BookmarkSubscribeRSS Feed
Ronein
Meteorite | Level 14

Hello

For each customer (ID) there are multiple rows.

Target: have one row for each customer with the original raw data in the last raw  and create a new field called "Ind" that get value 1 if year in first row for customer=2017 and 0 otherwise.

I expect to get following output table:

1   2019   1  0
2   2019   0  1
3   2019   1  0

(for ID=1 year in first row is not 2017 so Ind=0

for ID=2 year in first row is  2017 so Ind=1

for ID=3 year in first row is  2017 so Ind=1)

Why in my code I don't get the desired output??

   data aaa;
input id date status;
cards;
1 2018 1
1 2019 1
2 2017 0
2 2018 0
2 2019 0
3 2017 0
3 2018 0
3 2019 1
;
run;


data bbb;
set aaa;
by id;
retain IndBase;
if first.id and date=2017 then IndBase=1;
else IndBase=0;
if last.id then output;
run;

 

12 REPLIES 12
PeterClemmensen
Tourmaline | Level 20

@Ronein please post your data in a usable form. The data step with aaa yields an error.

Patrick
Opal | Level 21

@Ronein 

The data step you've posted is not working and the data bit under CARDS doesn't match your input statement (so couldn't fix it for you).

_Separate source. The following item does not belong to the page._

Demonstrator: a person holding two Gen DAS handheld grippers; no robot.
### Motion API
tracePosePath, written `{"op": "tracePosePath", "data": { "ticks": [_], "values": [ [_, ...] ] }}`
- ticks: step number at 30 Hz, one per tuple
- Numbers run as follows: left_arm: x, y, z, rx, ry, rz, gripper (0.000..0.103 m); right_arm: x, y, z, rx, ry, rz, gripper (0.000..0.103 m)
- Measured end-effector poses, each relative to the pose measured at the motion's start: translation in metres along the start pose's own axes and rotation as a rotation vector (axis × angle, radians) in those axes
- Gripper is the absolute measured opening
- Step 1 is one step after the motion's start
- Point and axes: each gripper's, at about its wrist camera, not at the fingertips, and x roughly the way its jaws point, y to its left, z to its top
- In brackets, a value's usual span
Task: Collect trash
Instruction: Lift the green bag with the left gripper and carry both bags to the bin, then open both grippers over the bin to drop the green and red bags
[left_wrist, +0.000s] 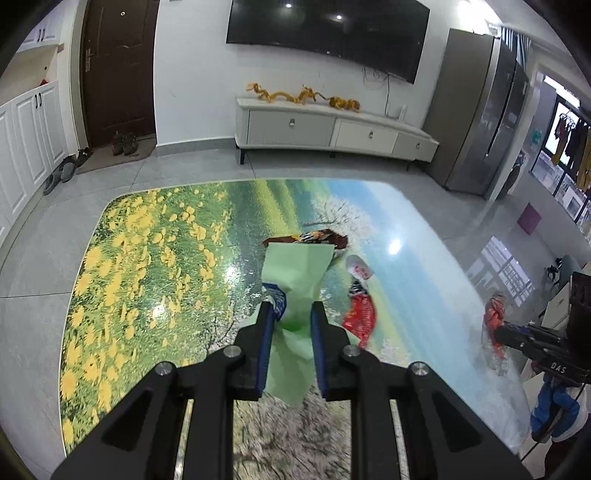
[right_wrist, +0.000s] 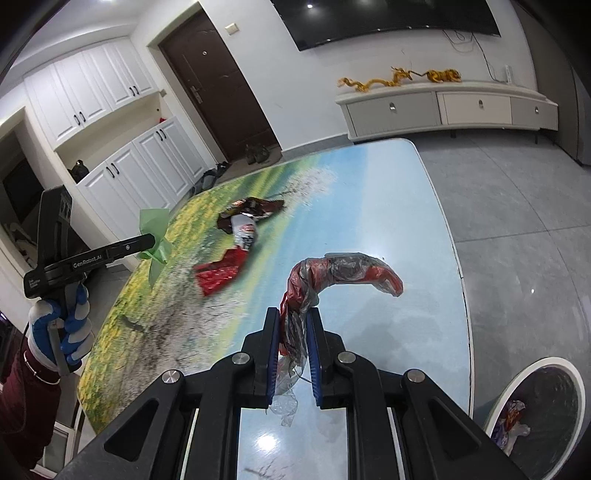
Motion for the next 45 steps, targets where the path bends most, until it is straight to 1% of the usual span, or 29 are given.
{"op": "tracePosePath", "data": {
  "ticks": [4,7,11,16,17,22,23,30,35,37,40,41,42,43,44,45],
  "values": [
    [-0.02,-0.015,-0.001,0.01,-0.028,-0.032,0.019,-0.018,0.001,-0.002,-0.003,-0.029,-0.002,0.014],
    [-0.03,-0.035,0.0,0.027,-0.041,-0.075,0.019,-0.035,-0.003,-0.004,0.005,-0.055,-0.016,0.014],
    [-0.034,-0.075,0.001,0.063,-0.043,-0.148,0.019,-0.06,-0.018,-0.009,0.028,-0.092,-0.054,0.014],
    [-0.024,-0.133,0.002,0.127,-0.022,-0.236,0.019,-0.093,-0.055,-0.022,0.094,-0.131,-0.125,0.014],
    [-0.019,-0.15,0.002,0.143,-0.012,-0.265,0.019,-0.098,-0.062,-0.026,0.108,-0.135,-0.138,0.014],
    [0.001,-0.223,-0.001,0.222,0.036,-0.351,0.019,-0.129,-0.111,-0.049,0.199,-0.153,-0.225,0.014],
    [0.008,-0.243,-0.004,0.24,0.053,-0.371,0.019,-0.134,-0.12,-0.054,0.217,-0.155,-0.242,0.014],
    [0.054,-0.341,-0.018,0.329,0.168,-0.456,0.02,-0.159,-0.184,-0.089,0.357,-0.137,-0.342,0.014],
    [0.086,-0.396,-0.027,0.363,0.224,-0.484,0.022,-0.162,-0.221,-0.112,0.436,-0.111,-0.379,0.014],
    [0.096,-0.412,-0.03,0.37,0.24,-0.491,0.022,-0.161,-0.233,-0.117,0.459,-0.097,-0.389,0.014],
    [0.111,-0.433,-0.039,0.362,0.288,-0.515,0.023,-0.158,-0.247,-0.122,0.483,-0.082,-0.401,0.014],
    [0.119,-0.439,-0.04,0.346,0.316,-0.54,0.025,-0.157,-0.25,-0.123,0.489,-0.078,-0.405,0.014],
    [0.123,-0.442,-0.042,0.335,0.331,-0.553,0.038,-0.154,-0.253,-0.123,0.498,-0.074,-0.414,0.014],
    [0.125,-0.443,-0.043,0.326,0.337,-0.559,0.056,-0.153,-0.257,-0.124,0.506,-0.071,-0.424,0.016],
    [0.125,-0.445,-0.044,0.316,0.327,-0.563,0.062,-0.152,-0.261,-0.126,0.517,-0.066,-0.436,0.023],
    [0.125,-0.446,-0.045,0.31,0.317,-0.568,0.064,-0.152,-0.263,-0.128,0.524,-0.064,-0.442,0.027]
  ]
}}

Please post a working and tested SAS data step which creates useful sample data.

Ronein
Meteorite | Level 14
I am not near computer now but i don't understand whst is wrong.Maybe change namneof field date to ddate.
Data is very simple and contain 3 fields.
Ronein
Meteorite | Level 14

I am not near computer now but i don't understand whst is wrong.Maybe change name of field date to ddate.
Data is very simple and contain 3 fields.
PeterClemmensen
Tourmaline | Level 20

There you go. Btw your posted result data is different from the description.

 

data aaa;
input id date status;
cards;
1 2018 1
1 2019 1
2 2017 0
2 2018 0
2 2019 0
3 2017 0
3 2018 0
3 2019 1
;

data bbb;
    set aaa;
    by id;
    if first.id then ind=ifn(date=2017, 1, 0);
    if last.id;
    retain ind;
run;

Result:

 

id  date    status  ind
1	2019	1	    0
2	2019	0	    1
3	2019	1	    1
Patrick
Opal | Level 21

@Ronein wrote:

I am not near computer now but i don't understand whst is wrong.Maybe change name of field date to ddate.
Data is very simple and contain 3 fields.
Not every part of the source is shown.